Alrededor de seis meses antes del comienzo de la filmación se convocó a Kathy Bates para su participación, una soberbia actriz que contaba con obras como Misery de Rob Reiner, Dolores Claiborne de Taylor Hackford, Fried green tomatoes de Jon Avnet, en su filmografía y una corta pero fructífera experiencia en dirección, y actuación teatral.
Otras figuras dentro del cast: Jack Kehler, Sara Koskoff, Stephen Tobolowsky.
La filmación, que contó con un presupuesto de un millón de dólares y fue rodada en un lapso de veinticuatro días principalmente en Alabama y Nueva Orleáns, fue presentada en el Festival de Cine de San Sebastián en el año 2002 y representó en el festival de films de Sundance uno de los mayores éxitos obteniendo un premio Waldo Salt al mejor guión.

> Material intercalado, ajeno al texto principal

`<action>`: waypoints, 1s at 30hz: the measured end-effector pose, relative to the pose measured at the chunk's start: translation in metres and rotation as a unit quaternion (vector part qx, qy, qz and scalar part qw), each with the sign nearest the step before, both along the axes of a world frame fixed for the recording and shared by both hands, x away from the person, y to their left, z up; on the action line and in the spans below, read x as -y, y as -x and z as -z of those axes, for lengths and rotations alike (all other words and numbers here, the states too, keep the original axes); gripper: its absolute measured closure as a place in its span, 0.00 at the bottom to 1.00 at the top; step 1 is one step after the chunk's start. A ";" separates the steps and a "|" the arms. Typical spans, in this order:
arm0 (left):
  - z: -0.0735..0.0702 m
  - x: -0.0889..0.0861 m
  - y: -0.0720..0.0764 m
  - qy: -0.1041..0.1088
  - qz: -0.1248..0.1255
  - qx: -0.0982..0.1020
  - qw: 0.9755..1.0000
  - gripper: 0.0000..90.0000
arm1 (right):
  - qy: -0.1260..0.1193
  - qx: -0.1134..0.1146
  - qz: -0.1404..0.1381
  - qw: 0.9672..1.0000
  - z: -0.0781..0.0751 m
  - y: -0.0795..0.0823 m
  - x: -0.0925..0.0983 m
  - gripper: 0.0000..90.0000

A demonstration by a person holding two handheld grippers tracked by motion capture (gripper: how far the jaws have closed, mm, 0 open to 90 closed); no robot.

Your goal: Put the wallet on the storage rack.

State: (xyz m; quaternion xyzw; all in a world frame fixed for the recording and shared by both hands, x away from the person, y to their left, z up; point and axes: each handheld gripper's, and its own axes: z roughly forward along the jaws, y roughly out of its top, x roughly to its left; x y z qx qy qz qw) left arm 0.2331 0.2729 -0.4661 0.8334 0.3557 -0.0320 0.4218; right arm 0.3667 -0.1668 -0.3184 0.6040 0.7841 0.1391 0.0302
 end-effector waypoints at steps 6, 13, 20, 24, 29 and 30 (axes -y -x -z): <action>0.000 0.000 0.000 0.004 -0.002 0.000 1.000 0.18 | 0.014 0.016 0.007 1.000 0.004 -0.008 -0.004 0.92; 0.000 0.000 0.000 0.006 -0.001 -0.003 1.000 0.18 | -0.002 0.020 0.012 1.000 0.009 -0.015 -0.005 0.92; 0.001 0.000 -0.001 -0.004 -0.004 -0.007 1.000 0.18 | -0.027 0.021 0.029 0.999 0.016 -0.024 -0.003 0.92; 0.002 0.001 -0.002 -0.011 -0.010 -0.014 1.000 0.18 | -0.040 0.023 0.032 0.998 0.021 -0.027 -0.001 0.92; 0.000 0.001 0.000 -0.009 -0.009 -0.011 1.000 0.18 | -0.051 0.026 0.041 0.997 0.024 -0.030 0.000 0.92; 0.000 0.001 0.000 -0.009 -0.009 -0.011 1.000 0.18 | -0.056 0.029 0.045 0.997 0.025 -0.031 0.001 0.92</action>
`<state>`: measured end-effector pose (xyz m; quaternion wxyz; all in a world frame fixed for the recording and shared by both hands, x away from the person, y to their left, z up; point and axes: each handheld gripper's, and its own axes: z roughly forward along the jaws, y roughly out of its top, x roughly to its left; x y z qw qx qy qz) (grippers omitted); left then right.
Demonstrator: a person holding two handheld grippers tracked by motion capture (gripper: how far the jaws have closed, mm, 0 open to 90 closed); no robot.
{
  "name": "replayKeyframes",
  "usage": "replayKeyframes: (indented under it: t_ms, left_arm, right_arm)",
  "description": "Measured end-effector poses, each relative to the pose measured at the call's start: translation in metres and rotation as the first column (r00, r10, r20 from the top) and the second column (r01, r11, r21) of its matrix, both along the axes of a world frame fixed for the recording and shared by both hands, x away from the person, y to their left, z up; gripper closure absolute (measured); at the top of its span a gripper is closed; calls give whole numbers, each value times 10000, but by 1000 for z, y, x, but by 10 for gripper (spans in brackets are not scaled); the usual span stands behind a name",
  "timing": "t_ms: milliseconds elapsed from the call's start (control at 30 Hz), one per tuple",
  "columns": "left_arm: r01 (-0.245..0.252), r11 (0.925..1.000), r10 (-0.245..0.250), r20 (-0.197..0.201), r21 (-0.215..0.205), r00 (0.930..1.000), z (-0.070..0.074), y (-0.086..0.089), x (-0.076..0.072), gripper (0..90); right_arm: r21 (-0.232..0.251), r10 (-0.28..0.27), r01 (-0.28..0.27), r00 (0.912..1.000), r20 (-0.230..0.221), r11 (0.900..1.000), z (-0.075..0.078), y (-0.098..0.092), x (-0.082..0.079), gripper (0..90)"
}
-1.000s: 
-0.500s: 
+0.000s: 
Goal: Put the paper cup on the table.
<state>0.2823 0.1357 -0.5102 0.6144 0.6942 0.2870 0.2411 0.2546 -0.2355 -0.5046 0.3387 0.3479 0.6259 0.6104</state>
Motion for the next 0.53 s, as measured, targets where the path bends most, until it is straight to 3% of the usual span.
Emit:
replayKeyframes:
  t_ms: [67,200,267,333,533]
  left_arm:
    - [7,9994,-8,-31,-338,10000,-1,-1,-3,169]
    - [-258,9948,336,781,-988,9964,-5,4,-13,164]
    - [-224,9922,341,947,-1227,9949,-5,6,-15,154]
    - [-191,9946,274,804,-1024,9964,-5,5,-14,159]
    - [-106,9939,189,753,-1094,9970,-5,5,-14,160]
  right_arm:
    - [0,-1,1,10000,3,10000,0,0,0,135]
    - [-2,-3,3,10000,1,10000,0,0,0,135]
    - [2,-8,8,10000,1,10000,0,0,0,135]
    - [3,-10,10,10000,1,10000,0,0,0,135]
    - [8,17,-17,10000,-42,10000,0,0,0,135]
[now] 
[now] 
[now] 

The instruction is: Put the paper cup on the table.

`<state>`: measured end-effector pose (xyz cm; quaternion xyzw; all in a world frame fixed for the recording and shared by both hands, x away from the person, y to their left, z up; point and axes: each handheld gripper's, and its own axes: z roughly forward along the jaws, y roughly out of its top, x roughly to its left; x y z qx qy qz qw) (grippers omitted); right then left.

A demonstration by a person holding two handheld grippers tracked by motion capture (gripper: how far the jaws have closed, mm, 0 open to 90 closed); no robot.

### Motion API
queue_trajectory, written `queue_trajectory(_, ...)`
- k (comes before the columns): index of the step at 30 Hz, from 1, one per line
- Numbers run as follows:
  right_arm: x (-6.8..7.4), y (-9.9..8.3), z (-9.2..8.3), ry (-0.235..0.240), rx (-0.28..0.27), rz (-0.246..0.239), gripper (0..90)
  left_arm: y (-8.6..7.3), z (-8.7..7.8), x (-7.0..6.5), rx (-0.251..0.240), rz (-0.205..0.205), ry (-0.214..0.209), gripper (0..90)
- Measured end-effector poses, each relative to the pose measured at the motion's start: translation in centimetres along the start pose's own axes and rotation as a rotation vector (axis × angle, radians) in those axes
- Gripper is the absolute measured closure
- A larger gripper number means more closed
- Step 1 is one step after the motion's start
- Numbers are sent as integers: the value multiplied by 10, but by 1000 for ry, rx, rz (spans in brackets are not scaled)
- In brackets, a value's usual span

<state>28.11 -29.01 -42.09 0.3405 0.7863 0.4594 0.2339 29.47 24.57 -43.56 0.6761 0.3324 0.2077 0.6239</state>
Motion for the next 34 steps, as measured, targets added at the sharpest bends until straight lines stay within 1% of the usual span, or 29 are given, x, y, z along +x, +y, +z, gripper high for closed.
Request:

Sin dudas considero que Love, Liza es un film que debe ser visto haciendo a un costado los prejuicios y parámetros del cine comercial; no propone respuestas sino que busca indagar en la profunda condición humana y exponer sin dobleces una situación plausible. Debe ser visto aceptando el propio tiempo de la obra para disfrutar de una buena historia laboriosamente llevada, que dista mucho de pretender llegar al espectador por medio de golpes bajos.